- Episode no.: Season 5 Episode 14
- Directed by: Claire Scanlon
- Written by: Luke Del Tredici
- Cinematography by: Giovani Lampassi
- Editing by: Jeremy Reuben
- Production code: 516
- Original air date: April 1, 2018
- Running time: 22 minutes

Guest appearances
- Sterling K. Brown as Phillip Davidson; Romy Rosemont as Elaine Nixon;

Episode chronology
| ← Previous "The Negotiation" | Next → "The Puzzle Master" |
- Brooklyn Nine-Nine season 5

= The Box (Brooklyn Nine-Nine) =

"The Box" is the 14th episode of the fifth season of the American television police sitcom series Brooklyn Nine-Nine, and the 104th overall episode of the series. The episode was written by Luke Del Tredici and directed by Claire Scanlon. It aired on Fox in the United States on April 1, 2018. The bottle episode features guest appearances from Sterling K. Brown and Romy Rosemont.
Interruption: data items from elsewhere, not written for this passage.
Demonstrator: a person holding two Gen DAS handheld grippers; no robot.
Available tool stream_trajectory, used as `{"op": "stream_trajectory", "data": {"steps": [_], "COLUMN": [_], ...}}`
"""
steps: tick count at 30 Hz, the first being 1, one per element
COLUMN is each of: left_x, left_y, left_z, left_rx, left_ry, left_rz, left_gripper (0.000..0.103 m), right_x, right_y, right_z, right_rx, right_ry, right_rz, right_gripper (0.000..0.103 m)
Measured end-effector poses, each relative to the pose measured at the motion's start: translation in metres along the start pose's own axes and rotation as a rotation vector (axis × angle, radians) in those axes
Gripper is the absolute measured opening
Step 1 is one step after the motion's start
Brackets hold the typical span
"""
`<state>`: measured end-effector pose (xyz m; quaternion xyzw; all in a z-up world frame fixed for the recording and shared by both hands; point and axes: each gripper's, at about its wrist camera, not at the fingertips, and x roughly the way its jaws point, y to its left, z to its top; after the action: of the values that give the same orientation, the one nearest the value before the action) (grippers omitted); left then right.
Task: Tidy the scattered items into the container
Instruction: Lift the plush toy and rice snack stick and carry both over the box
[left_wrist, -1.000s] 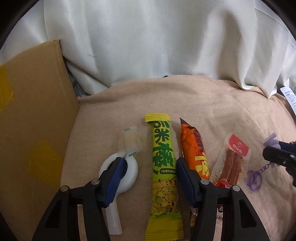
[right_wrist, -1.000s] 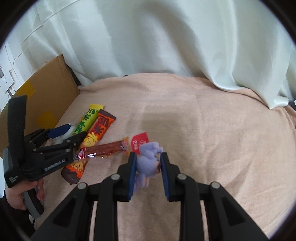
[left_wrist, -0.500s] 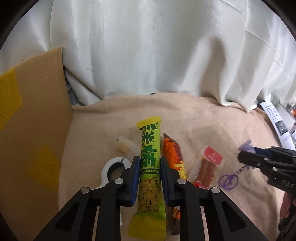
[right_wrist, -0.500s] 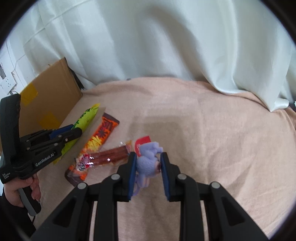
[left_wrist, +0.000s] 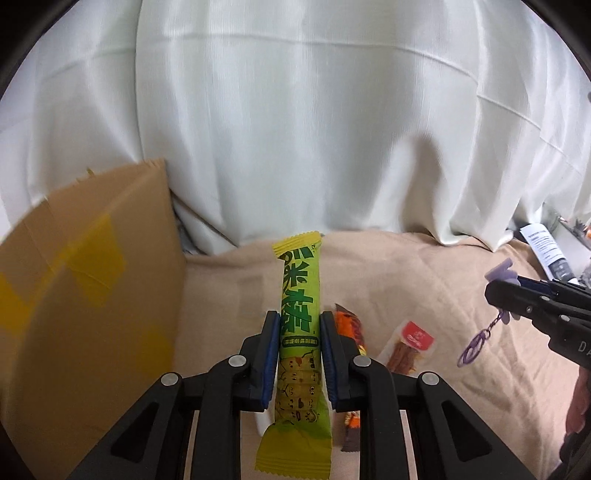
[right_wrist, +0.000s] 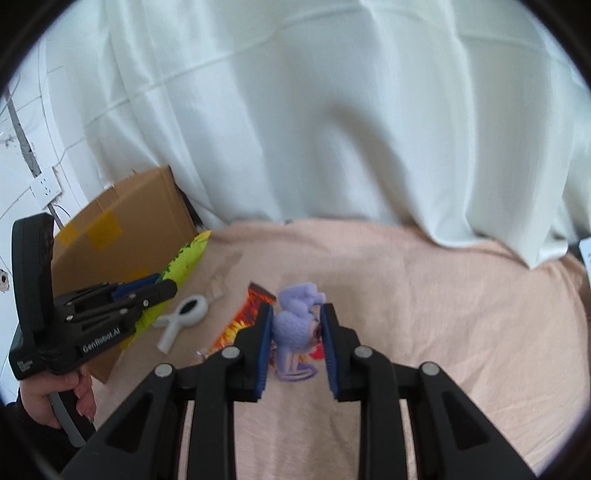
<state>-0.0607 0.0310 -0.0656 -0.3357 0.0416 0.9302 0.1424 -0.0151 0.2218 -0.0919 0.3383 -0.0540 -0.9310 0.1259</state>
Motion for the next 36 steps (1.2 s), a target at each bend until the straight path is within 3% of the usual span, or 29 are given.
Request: {"op": "stream_trajectory", "data": {"steps": [4,15,28,36], "left_x": [0.001,-0.011,-0.015,-0.035], "left_y": [-0.006,-0.006,-0.012,-0.012], "left_z": [-0.004,-0.002,-0.001,0.016], "left_rx": [0.045,0.006,0.000,-0.040], "left_ry": [0.005,-0.008,-0.009,-0.053], "left_rz": [0.048,-0.002,-0.020,-0.036], "left_gripper": [0.022,0.022,0.022,0.022], "right_x": [0.004,0.013,0.011,0.001], "right_y": [0.006,0.013,0.011,0.010], "right_z": [0.001,-0.007,-0.004,-0.001], "right_rx": [-0.014,-0.046,-0.036,-0.009], "right_ry": [0.005,0.025,0.019,0.009], "right_rz": [-0.007,-0.085,-0.099,-0.098], "right_gripper": [0.029,0.030,0.030,0.030]}}
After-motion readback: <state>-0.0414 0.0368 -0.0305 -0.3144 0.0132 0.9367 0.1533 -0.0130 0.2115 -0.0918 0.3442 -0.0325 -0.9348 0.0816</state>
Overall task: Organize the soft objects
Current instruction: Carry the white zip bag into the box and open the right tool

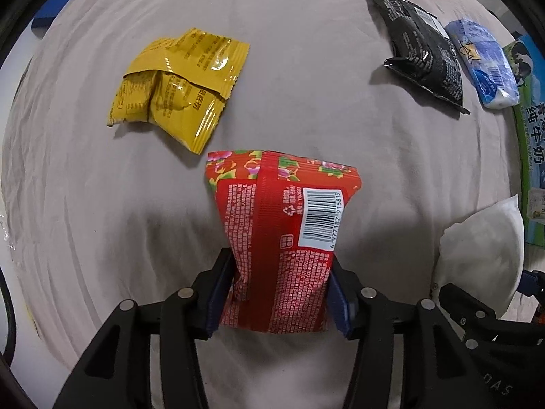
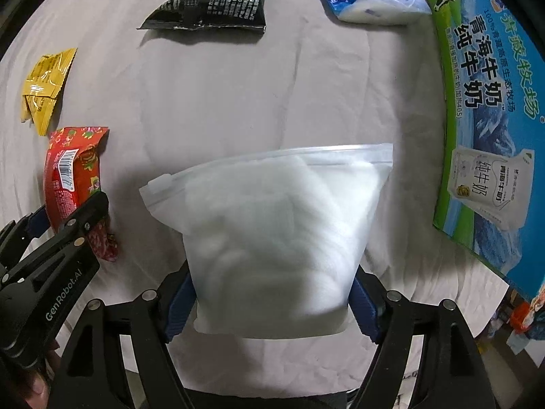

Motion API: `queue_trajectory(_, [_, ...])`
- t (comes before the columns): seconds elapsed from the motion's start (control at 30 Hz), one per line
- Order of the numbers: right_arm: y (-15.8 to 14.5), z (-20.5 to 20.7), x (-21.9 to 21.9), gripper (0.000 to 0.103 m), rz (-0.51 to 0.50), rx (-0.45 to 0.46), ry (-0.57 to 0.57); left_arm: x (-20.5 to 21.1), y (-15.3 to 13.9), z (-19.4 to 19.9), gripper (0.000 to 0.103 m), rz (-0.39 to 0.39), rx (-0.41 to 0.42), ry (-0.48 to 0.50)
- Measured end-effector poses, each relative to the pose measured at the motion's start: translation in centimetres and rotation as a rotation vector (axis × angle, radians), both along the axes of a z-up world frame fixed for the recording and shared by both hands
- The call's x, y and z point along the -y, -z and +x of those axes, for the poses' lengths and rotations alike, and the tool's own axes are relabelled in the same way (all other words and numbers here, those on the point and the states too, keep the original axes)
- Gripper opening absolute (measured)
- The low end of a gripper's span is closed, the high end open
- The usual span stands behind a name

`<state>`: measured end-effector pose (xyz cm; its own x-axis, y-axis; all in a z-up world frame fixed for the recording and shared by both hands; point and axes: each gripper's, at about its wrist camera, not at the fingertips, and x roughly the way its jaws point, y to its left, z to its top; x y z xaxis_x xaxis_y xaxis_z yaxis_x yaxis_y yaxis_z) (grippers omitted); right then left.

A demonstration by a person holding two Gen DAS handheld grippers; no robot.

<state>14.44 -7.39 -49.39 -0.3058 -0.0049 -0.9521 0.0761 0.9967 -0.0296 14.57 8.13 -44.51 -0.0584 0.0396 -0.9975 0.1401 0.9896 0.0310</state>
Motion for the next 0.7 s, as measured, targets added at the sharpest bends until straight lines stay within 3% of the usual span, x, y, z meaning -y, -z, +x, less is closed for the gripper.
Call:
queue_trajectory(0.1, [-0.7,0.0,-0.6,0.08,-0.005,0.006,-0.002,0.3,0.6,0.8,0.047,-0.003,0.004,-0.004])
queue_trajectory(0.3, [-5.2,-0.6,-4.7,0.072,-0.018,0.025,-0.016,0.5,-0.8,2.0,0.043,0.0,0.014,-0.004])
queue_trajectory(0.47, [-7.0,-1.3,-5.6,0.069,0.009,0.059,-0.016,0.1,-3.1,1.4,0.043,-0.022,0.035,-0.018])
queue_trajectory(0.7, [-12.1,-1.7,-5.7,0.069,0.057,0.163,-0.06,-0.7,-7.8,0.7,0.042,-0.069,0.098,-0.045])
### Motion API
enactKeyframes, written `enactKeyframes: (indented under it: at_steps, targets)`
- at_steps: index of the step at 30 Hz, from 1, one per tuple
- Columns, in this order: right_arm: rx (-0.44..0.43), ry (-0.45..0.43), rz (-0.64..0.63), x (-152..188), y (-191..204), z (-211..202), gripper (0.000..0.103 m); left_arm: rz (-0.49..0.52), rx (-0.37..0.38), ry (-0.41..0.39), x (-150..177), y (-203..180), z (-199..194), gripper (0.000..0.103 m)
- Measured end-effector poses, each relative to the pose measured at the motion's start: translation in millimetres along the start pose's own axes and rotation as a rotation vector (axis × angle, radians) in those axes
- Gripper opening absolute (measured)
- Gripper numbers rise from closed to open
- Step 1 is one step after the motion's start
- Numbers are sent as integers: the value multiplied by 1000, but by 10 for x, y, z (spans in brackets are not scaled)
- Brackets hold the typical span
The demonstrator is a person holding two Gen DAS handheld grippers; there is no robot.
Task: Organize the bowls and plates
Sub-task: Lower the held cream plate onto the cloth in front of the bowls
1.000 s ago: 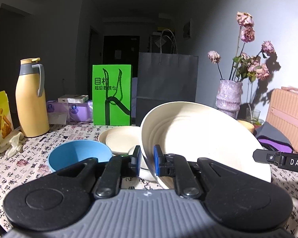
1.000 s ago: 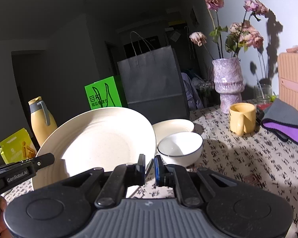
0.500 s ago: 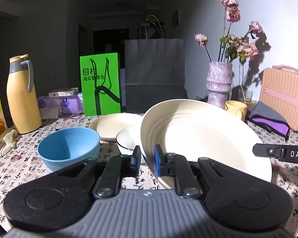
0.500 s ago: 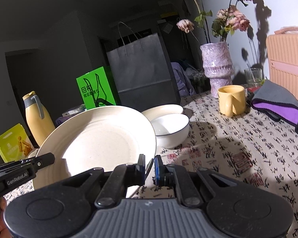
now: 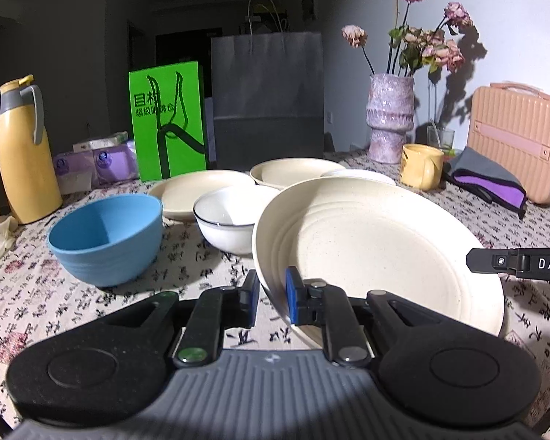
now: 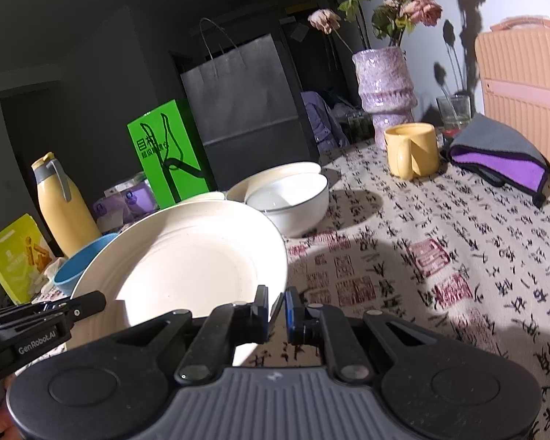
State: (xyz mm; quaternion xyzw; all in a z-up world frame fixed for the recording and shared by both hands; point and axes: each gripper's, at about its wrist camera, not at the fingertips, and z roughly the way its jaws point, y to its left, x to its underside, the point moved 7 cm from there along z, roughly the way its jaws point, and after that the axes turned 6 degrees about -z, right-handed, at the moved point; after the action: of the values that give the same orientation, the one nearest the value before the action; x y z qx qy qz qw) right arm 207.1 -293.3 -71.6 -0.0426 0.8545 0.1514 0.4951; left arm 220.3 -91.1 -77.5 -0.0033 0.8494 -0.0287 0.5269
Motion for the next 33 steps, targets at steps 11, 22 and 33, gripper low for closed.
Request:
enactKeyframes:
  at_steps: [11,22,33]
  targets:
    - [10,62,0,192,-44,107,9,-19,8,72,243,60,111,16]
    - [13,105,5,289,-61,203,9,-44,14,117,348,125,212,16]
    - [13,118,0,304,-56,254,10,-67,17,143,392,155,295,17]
The show revolves around the fictitious 99th precinct of the New York Police Department in Brooklyn and the officers and detectives that work in the precinct. In the episode, Jake and Holt spend the night interrogating Phillip Davidson, a dentist who is the prime suspect behind his partner's death. The interrogation turns out to be more difficult than expected when Davidson is able to deflect all accusations as well as manipulate both Jake and Holt into making mistakes.

According to Nielsen Media Research, the episode was seen by an estimated 1.78 million household viewers and gained a 0.8/3 ratings share among adults aged 18–49. The episode received acclaim from critics, who praised Samberg's, Braugher's and Brown's performances, the writing, tension, and homage to the Homicide: Life on the Street episode "Three Men and Adena", which also starred Braugher. For his performance in the episode, Sterling K. Brown was nominated for the Primetime Emmy Award for Outstanding Guest Actor in a Comedy Series.

==Plot==
Phillip Davidson (Sterling K. Brown), a successful dentist, is called to the precinct to be questioned about his business partner Robert Tupper's death. Jake Peralta (Andy Samberg) informs Captain Holt (Andre Braugher) about the case, prompting Holt to cancel his evening plans to take part in the interrogation. The crime has no physical evidence and, therefore, the two must produce a confession in order to prosecute. Jake's initial questioning falls flat when Davidson anticipates his strategy; Holt improvises a "smart cop–dumb cop" riff that succeeds in getting Davidson to reveal he knew where the body was found despite that detail not being released to the public. Davidson, however, recovers and claims that Tupper's wife told him where the body was found.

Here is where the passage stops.